### Work to complete
Every line from the one with "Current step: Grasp" to the one with "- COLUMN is", including those two, is to be copied exactly; all other lines of the entries below are left out.

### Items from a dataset

↓↓↓

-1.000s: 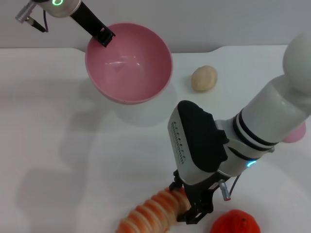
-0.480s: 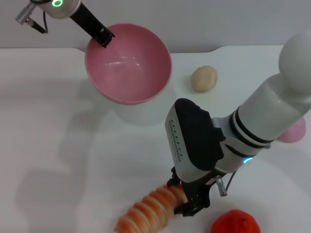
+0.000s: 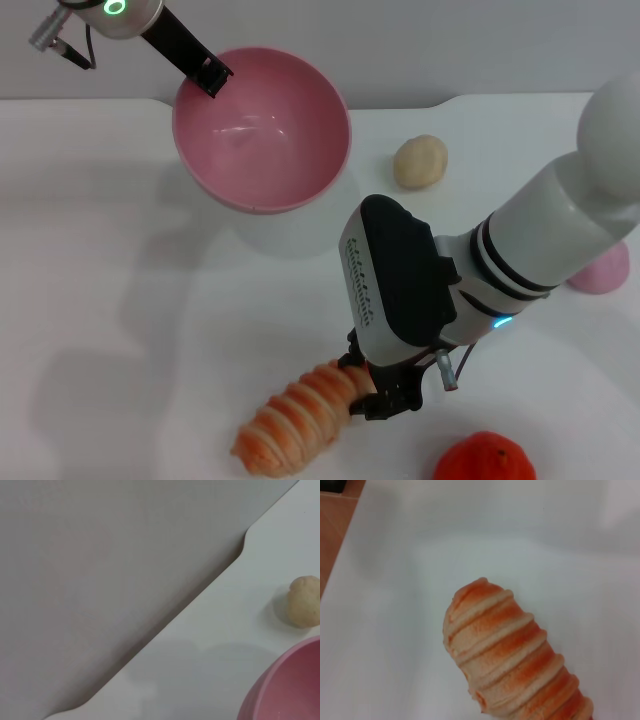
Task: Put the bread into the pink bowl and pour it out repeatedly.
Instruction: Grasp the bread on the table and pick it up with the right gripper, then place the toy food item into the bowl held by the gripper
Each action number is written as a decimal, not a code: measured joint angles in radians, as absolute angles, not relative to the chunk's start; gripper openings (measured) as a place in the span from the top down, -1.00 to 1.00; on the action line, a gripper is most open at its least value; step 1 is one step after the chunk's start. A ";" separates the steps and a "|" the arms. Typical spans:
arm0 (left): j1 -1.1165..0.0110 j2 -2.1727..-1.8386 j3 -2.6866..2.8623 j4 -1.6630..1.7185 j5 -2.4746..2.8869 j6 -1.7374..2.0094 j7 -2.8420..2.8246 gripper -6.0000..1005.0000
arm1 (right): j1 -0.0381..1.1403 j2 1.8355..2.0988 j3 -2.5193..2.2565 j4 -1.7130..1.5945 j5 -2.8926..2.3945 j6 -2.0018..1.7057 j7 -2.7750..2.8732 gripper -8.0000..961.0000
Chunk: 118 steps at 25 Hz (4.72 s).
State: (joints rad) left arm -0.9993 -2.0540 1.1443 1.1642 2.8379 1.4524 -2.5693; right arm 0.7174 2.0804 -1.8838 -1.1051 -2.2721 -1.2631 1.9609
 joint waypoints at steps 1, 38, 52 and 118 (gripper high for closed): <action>-0.999 -2.054 1.144 1.164 2.838 1.452 -2.569 0.91 | 0.718 2.080 -1.884 -1.105 -2.272 -1.263 1.961 -0.11; -0.990 -2.054 1.144 1.163 2.839 1.444 -2.568 0.91 | 0.642 2.081 -1.895 -1.230 -2.320 -1.268 1.977 0.50; -0.984 -2.053 1.144 1.146 2.839 1.414 -2.560 0.91 | 0.476 2.077 -1.877 -1.505 -2.308 -1.233 1.928 0.54; -0.903 -2.066 1.366 1.132 2.582 1.375 -2.567 0.91 | 0.210 2.075 -1.412 -1.667 -2.002 -1.225 1.694 0.62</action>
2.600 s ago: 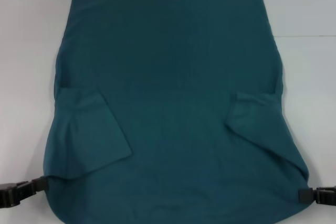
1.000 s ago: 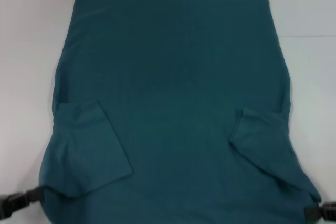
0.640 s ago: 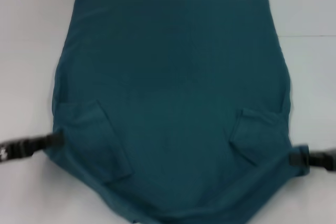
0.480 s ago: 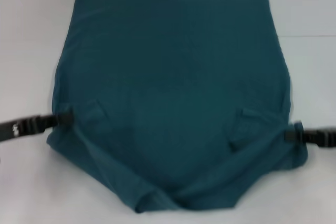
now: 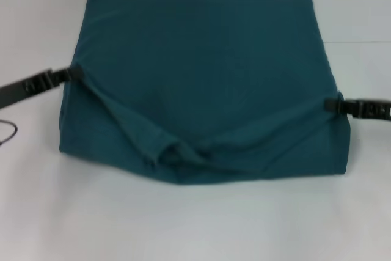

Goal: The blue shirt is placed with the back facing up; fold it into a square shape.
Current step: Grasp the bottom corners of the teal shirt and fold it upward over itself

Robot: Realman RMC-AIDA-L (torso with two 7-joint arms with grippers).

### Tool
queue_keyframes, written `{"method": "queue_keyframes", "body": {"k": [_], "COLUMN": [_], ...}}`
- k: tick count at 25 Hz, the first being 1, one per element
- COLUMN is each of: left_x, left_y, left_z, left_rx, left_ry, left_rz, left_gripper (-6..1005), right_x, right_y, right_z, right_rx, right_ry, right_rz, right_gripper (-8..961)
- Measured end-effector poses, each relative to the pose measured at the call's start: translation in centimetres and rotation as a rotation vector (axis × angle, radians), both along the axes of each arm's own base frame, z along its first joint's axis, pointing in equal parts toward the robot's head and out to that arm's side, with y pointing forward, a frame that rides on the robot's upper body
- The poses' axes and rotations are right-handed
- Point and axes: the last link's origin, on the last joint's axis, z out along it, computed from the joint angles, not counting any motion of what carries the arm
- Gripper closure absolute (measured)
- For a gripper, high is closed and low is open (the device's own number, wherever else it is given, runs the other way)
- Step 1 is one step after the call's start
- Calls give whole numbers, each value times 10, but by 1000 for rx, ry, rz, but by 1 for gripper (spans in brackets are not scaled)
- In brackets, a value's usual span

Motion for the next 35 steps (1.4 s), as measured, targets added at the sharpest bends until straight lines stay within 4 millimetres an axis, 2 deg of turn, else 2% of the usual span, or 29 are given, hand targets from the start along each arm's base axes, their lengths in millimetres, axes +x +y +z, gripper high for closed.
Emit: {"method": "queue_keyframes", "body": {"k": [3,13,20,26,35], "left_x": [1,16,17,11,13], "left_y": [6,39,50,53,54], "left_z": [0,-17,-19,-25,-35], "left_rx": [37,114,179,231,230], "left_ry": [-8,21,38,55,68], "left_rz": [13,39,73,126,120], "left_gripper": [977,976,977,978,976], "right_x": [-3,-27,-37,-36,-30], "right_y": [8,57,82,86,81], "right_z": [-1,0,-5,-10,-21], "right_rx": [29,200,260,288,279], "right_ry": [-13,-122,-231,-256,-255], "right_rz": [-1,7,-14,-24,-40], "right_gripper": [890,890,890,890,891]}}
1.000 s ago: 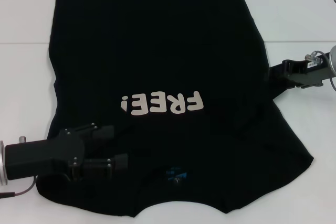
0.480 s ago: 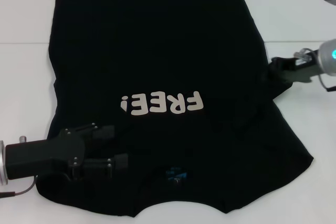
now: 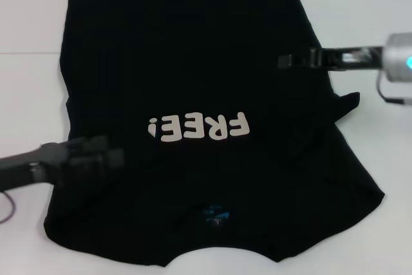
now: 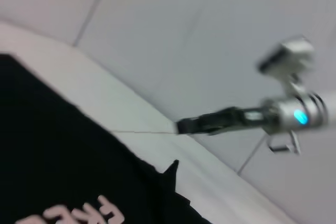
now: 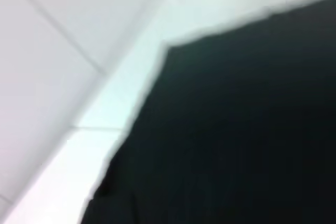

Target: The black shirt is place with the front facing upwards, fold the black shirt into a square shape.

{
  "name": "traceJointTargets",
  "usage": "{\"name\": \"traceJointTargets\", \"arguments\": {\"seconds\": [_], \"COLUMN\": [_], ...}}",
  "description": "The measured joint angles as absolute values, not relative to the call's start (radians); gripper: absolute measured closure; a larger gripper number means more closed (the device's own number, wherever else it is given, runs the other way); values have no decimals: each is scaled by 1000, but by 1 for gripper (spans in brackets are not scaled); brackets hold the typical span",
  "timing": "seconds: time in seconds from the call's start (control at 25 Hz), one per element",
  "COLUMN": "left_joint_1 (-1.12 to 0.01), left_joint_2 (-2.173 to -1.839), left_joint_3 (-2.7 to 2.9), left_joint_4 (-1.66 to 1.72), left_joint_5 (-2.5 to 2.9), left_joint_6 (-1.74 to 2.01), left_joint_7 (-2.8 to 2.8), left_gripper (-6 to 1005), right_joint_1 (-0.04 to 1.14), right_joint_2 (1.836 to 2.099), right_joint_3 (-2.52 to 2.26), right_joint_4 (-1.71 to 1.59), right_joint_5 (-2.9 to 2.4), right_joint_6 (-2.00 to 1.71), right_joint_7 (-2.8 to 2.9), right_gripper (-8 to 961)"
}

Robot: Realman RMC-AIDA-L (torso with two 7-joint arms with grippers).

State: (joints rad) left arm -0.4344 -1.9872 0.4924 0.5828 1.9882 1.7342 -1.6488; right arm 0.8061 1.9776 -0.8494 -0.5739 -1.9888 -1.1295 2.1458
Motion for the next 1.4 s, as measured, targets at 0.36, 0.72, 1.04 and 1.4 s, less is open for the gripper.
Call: {"name": "traceJointTargets", "arguments": {"seconds": [0.36,0.72,1.04,1.4], "left_joint_1": [-420,-444,-471,-489], "left_joint_2": [-1906,-1905,-1896,-1901], "left_joint_3": [493,495,495,516], "left_joint_4": [644,788,702,624], "left_joint_5": [2113,2406,2460,2462], "left_joint_6": [1746,1705,1644,1593], "left_joint_7": [-2162,-2560,-2609,-2588], "left_gripper": [55,70,76,82], "right_joint_1": [566,505,498,488], "right_joint_2": [1996,2044,2049,2046], "right_joint_3": [-804,-808,-804,-802], "right_joint_4": [-586,-579,-580,-583], "right_joint_5": [-1739,-1832,-1852,-1848], "right_joint_6": [-1396,-1423,-1442,-1465], "right_joint_7": [1436,1231,1235,1236], "right_gripper": [591,147,37,38]}}
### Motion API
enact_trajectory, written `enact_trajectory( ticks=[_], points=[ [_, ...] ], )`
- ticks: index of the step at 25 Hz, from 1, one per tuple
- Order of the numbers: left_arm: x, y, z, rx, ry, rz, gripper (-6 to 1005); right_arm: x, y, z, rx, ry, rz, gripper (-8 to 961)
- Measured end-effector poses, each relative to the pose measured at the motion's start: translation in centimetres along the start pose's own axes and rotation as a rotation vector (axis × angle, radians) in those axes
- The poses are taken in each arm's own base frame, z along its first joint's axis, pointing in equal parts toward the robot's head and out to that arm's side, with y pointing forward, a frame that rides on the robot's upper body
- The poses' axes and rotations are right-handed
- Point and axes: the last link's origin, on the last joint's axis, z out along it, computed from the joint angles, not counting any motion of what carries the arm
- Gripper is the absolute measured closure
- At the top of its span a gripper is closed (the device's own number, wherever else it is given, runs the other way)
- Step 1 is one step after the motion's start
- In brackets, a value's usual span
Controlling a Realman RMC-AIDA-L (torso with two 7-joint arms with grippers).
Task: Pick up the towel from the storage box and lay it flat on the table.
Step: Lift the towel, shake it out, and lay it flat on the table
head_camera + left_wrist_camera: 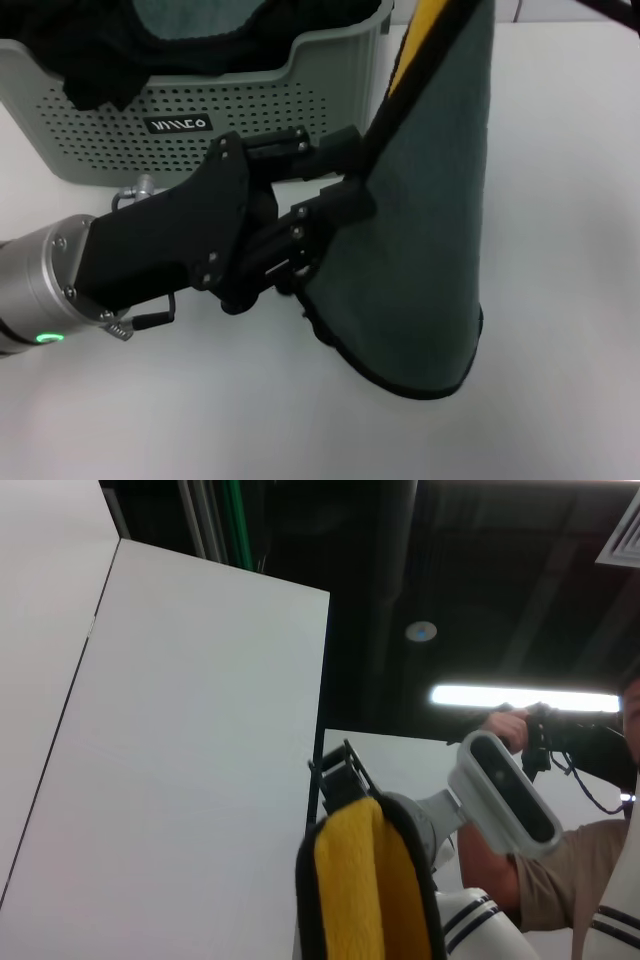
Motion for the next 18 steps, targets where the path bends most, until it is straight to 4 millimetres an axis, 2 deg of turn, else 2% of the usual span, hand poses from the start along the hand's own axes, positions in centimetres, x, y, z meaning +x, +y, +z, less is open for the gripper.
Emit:
enact_trajectory(
  ticks=[6,13,18],
  points=[
    [-0.6,0.2,-0.2,0.018,-0.003,0.022,691,-0.1,-0.8,-0.3,0.048,0.003,-0.013,918],
    [-1.5,0.2,-0.8,0.08,-0.024,0.021,693,-0.4,-2.3,-2.0,0.134,-0.002,-0.031,917],
    [-2.1,0.4,-1.3,0.12,-0.035,0.005,694,-0.4,-2.5,-3.0,0.174,0.003,-0.029,916]
  ],
)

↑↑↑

### Problem solution
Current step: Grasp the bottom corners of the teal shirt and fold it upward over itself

Robot: Realman RMC-AIDA-L (torso with two 7-joint arms with grippers).

### Tool
queue_keyframes, written `{"method": "queue_keyframes", "body": {"k": [_], "COLUMN": [_], ...}}`
- k: tick count at 25 Hz, the first being 1, one per element
- COLUMN is each of: left_x, left_y, left_z, left_rx, left_ry, left_rz, left_gripper (-6..1005), right_x, right_y, right_z, right_rx, right_ry, right_rz, right_gripper (-8..961)

What the exercise required is now done.